• **WHAT TO WORK ON**: In the entries below, find the line with "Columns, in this" and the line with "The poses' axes". Reproduce those two lines and every line between them exactly, and nothing more.

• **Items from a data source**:
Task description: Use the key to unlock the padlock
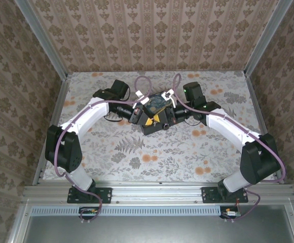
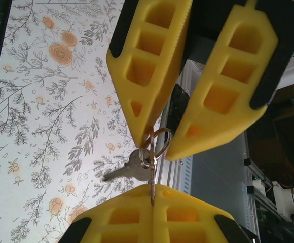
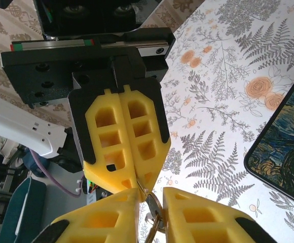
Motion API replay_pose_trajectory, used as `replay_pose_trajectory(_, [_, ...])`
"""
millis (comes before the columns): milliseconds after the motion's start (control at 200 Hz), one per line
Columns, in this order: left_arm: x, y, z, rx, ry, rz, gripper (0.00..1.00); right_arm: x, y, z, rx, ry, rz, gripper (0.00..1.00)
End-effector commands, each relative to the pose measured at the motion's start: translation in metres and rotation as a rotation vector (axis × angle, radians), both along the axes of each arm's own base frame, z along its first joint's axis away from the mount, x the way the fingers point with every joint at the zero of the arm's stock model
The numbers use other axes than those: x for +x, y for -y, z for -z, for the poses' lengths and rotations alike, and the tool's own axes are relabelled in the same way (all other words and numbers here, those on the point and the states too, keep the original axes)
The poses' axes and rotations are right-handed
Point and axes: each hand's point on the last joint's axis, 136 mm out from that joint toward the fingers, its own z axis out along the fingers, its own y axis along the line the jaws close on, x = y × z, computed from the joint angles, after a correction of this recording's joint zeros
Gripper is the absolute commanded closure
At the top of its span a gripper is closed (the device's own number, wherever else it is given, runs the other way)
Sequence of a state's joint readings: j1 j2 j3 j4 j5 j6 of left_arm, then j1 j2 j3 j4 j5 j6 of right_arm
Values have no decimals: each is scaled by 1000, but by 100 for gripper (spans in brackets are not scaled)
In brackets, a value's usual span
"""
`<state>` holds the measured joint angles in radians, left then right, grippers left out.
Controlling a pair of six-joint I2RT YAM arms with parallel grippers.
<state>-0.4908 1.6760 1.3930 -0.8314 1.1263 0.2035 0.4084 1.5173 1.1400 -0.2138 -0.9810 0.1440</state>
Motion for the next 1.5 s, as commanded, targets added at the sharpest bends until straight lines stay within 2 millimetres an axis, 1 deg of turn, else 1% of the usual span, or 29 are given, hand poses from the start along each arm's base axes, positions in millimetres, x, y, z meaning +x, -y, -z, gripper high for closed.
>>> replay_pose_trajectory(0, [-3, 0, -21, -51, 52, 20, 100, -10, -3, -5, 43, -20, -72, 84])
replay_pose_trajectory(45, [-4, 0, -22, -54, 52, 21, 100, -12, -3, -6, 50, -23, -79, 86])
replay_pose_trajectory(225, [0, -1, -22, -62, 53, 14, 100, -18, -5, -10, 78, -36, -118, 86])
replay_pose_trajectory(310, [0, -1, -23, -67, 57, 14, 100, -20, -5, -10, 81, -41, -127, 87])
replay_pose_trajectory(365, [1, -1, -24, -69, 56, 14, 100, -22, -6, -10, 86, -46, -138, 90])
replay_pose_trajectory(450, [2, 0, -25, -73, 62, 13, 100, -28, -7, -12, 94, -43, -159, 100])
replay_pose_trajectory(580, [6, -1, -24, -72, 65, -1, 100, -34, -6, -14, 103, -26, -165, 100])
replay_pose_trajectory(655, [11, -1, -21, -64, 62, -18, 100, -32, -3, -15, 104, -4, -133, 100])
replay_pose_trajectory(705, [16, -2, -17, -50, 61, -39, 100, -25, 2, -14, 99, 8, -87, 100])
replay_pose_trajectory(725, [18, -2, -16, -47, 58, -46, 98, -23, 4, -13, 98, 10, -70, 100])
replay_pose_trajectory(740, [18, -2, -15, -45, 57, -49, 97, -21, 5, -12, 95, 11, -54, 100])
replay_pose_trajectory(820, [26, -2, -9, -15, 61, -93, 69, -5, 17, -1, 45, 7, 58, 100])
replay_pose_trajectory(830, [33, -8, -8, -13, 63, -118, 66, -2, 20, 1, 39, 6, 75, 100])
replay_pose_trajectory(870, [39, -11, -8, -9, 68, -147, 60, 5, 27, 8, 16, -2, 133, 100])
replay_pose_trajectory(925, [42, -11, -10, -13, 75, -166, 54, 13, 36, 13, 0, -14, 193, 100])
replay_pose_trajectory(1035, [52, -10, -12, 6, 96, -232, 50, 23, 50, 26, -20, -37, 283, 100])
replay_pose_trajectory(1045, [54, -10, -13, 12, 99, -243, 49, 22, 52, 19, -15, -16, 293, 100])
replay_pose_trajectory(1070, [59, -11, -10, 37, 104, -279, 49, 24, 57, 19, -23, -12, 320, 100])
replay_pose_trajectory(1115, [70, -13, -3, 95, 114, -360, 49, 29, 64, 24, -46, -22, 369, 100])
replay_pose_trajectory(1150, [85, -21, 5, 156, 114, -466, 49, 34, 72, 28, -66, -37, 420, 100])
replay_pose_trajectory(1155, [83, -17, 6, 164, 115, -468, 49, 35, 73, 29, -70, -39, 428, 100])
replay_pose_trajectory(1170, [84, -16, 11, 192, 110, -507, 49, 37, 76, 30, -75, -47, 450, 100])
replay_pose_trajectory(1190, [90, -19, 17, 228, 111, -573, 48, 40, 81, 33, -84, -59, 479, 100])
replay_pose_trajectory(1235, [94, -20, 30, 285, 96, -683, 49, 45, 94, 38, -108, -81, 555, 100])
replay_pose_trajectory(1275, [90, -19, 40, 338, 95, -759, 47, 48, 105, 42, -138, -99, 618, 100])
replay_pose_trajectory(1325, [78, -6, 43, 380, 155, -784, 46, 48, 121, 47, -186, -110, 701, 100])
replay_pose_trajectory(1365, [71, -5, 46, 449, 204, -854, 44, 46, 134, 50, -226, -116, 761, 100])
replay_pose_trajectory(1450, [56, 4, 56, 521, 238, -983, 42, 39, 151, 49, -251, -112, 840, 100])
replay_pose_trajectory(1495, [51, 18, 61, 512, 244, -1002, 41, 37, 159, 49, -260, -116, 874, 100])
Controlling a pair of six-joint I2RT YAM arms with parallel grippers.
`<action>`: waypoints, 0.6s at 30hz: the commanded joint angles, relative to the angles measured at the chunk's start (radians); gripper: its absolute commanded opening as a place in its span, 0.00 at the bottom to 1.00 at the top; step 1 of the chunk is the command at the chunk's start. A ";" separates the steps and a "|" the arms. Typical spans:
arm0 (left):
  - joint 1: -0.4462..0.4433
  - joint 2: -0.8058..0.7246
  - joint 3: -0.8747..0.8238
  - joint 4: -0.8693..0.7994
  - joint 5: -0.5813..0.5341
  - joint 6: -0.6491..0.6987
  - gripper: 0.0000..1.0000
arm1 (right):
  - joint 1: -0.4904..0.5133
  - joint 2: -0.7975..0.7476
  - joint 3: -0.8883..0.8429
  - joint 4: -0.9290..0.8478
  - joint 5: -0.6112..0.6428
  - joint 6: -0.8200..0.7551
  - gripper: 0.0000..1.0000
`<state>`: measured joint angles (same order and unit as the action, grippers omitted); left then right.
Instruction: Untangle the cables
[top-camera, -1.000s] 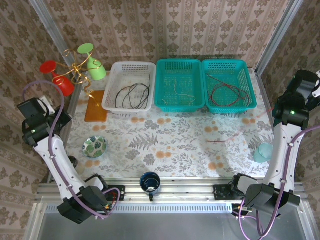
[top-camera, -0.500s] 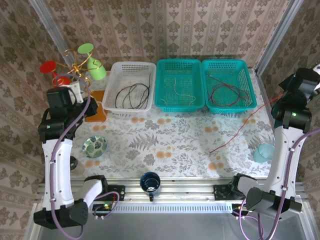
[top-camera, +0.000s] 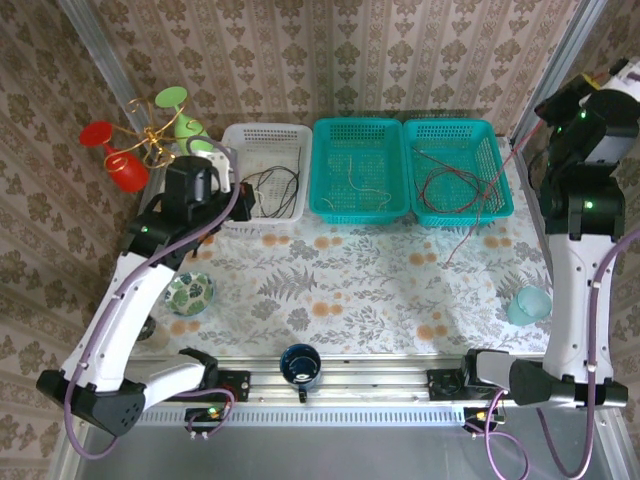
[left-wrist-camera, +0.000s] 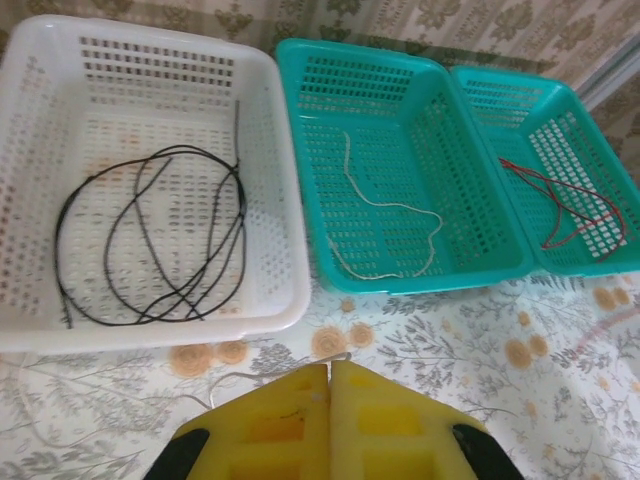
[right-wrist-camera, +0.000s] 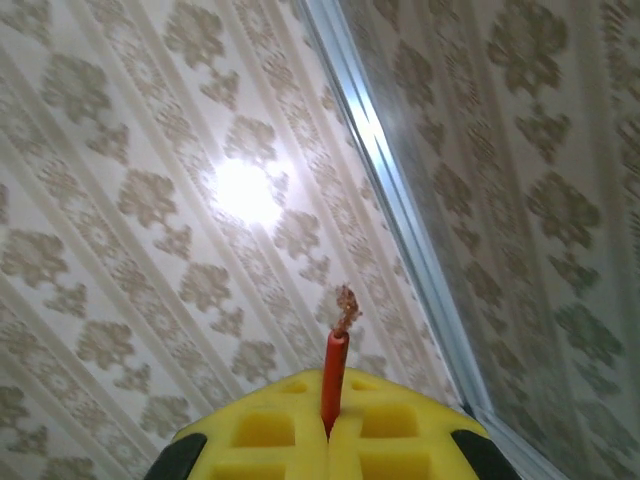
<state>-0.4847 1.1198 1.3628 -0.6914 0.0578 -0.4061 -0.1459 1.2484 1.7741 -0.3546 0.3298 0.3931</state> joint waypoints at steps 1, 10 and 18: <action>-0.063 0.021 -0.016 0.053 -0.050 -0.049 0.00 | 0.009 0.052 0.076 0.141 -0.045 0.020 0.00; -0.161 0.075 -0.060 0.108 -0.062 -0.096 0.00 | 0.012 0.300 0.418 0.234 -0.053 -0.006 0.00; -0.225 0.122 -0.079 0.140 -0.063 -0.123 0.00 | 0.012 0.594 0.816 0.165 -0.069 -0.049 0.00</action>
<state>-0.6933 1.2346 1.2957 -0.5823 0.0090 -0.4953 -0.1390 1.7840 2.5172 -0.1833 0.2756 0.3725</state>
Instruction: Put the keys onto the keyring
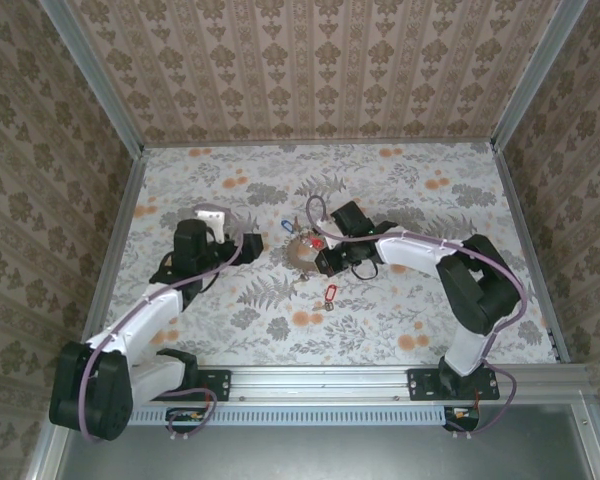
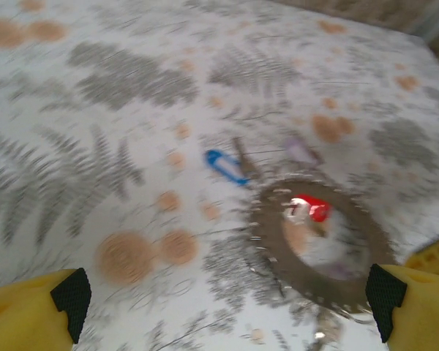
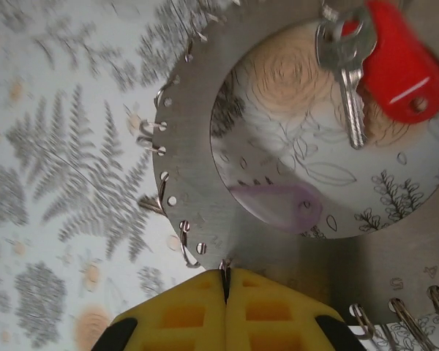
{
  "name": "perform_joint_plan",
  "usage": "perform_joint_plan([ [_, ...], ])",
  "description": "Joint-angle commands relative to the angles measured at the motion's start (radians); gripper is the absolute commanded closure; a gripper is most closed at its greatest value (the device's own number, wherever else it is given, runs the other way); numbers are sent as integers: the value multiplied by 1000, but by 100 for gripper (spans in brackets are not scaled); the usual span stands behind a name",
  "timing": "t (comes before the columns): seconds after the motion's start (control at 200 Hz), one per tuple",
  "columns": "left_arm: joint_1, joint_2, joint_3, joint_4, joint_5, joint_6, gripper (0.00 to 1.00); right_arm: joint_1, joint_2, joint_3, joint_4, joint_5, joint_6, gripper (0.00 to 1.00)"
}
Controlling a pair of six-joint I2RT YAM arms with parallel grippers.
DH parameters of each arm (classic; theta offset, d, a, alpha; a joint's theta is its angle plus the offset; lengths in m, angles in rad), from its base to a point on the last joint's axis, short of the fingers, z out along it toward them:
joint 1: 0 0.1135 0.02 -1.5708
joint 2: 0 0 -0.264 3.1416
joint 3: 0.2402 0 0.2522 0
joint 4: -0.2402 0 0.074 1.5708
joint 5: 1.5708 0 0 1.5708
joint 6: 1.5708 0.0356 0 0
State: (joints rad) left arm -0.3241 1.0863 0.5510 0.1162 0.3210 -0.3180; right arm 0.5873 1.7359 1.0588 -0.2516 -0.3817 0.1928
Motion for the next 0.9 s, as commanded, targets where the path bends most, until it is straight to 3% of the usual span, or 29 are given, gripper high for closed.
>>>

• **RESULT OF THIS TASK**:
Columns, in this order: left_arm: x, y, z, rx, ry, rz, gripper (0.00..1.00); right_arm: x, y, z, rx, ry, rz, gripper (0.00..1.00)
End-effector commands, each relative to the pose measured at the motion's start: translation in metres and rotation as a rotation vector (axis × angle, radians), both along the axes of each arm's own base frame, z along its first joint's axis away from the mount, x the way the fingers point with every joint at the zero of the arm's stock model
The numbers use other axes than those: x for +x, y for -y, z for -z, for the poses' lengths and rotations alike, and the tool's own axes are relabelled in the same way (all other words and numbers here, those on the point and the states too, keep the original axes)
The poses' axes and rotations are right-handed

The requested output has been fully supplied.